What this task involves:
When you reach the line containing "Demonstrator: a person", include it and stop; until then, return each line of the material exactly, starting with the first.

Given information:

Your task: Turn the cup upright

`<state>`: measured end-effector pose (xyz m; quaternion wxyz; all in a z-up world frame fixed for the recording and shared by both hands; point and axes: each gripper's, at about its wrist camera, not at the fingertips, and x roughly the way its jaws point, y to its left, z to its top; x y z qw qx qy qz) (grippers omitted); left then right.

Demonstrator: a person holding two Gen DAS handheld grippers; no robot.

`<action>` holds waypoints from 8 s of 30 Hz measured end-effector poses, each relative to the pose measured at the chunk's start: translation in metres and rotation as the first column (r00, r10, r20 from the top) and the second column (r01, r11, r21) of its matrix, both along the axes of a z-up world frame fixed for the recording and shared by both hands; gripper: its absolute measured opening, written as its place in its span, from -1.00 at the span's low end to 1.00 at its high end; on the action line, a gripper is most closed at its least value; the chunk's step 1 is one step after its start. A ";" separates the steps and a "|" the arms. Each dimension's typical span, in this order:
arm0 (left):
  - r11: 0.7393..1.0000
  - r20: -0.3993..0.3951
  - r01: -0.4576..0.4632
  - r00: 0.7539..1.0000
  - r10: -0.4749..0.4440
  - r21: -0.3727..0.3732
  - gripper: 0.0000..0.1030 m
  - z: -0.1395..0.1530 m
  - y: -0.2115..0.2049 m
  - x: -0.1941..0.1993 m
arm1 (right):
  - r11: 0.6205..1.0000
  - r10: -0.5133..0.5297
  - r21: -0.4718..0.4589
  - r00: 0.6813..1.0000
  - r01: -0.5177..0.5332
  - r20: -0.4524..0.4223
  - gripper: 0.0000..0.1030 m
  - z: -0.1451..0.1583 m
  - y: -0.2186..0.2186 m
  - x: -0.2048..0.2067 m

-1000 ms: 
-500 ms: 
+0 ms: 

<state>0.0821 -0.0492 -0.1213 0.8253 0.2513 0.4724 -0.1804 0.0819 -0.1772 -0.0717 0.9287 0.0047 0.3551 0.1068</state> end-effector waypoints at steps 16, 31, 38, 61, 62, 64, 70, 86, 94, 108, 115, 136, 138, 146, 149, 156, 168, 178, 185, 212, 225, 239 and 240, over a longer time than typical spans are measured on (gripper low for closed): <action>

Answer for this exercise:
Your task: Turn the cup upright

`<state>`: measured end-effector pose (xyz m; quaternion wxyz; all in a z-up world frame fixed for the recording and shared by both hands; point and axes: each gripper's, at about its wrist camera, not at the fingertips, and x roughly the way its jaws point, y to its left, z to its top; x y z qw qx qy qz) (grippers omitted); left then right.

Demonstrator: a person holding two Gen DAS handheld grippers; no robot.

The answer given is complete as it stands.